If she noticed his arrival immediately there is no indication. No attempts to stifle sniffles or wipe at eyes and nose with the corner of her blanket. Instead Miniyal continues as she has been for however long this has been going on tonight. It is not until he is close that she stops, stilling and going silent. At first she does not even turn around or acknowledge him. There is nothing from her but stillness as if she debates trying to put this off once more. In the end it is dismissed as being impossible. Like it or not, and she never does like admitting what bothers her, now is the time. Pulling herself up to sit she avoids looking at him until she has done so. Until her bare feet are tucked under the hem of her skirt and she has folded trembling hands in her lap. Only then does she look at him through the remaining unshed tears. Only then does she speak. "I've made a mess of everything. No one trusts me or thinks I should be trusted. I'm useless."
His hand had just been ready to reach for her shoulder; as she turns and sits up, he draws it back. It hesitates midair until she's got her feet up, and then that pale palm lands cool and lightweight upon her knee. "I trust you," Gans offers, solemn. "And 'useless' - " There's a lecture there, all ready and prepared. He pauses. "Can I get you a handkerchief? Cup of tea? Hug?"
"No one else does. No one. You know how that feels? To know you have. . .I have no one but you. And if I lose you I have no. . .no reason." When he offers things she shakes her head. No, to each one. She is, of course, lying non verbally on that last one. She wants to be held and told it is all ok, but since that would be lying she just sits there and goes back to staring at her hands, miserable. "Useless." Miniyal is unaware of lectures that might be forthcoming. Likely she expects something of the sort somewhere for overreacting, but that doesn't make her able to /stop/ overreacting. "I tried so hard. I did. I know I messed up. I made mistakes. And I can't fix them and now I have nothing. I hate it. What is the point in trying anymore?"
"Miniyal." Breathy, still, filled with adoration; but there is mild reproach in it too. She must allow him to comfort her if she wishes to be comforted. Still, he turns his knees toward hers and faces her from the floor, putting up the other hand onto the cushion beside her, and leans forward so the one palm slides along her leg and the other approaches her hip; very close, like so, from something not quite a hug, he looks up at her with concerned eyes. "The word 'useless' implies some kind of worth attached only to something which may be used. You may mourn your errors with me, but please don't belittle yourself when I think so highly of you."

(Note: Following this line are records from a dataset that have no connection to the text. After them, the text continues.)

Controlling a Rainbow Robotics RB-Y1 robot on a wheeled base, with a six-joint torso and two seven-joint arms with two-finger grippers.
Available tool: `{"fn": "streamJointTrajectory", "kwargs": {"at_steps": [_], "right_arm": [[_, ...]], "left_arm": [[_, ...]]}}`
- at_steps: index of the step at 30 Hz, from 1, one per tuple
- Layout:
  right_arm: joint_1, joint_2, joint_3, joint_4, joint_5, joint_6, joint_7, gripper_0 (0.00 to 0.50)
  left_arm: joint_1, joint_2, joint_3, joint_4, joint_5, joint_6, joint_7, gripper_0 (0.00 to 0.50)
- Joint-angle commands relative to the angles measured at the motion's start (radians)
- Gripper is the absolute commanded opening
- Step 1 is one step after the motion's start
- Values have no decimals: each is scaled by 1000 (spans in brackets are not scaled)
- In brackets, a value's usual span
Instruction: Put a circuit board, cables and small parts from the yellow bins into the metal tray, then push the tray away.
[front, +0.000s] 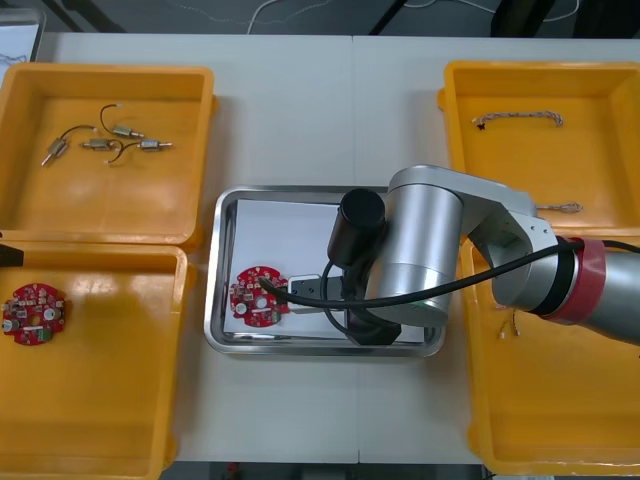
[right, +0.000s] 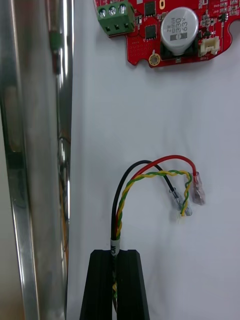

She so very nearly breaks down into further tears at his touch. His words do inspire a few more to fall and one hand tries to wipe them away, annoyed. "Fine. Then I have no purpose." Said softly, with no heat to them, nothing but resignation in those words. She still does not look at him, unable to bring herself to make that connection. "I'm overreacting. It's fine if you say it. I am. Sure, I've. . .fucked up everything." Likely, at some later point, Miniyal will apologise for her choice of language. But it works here for her right now so it must be used. "But I don't have to be a child about it, right? I should be an adult. I shouldn't let it get to me. I should know better. I hate me."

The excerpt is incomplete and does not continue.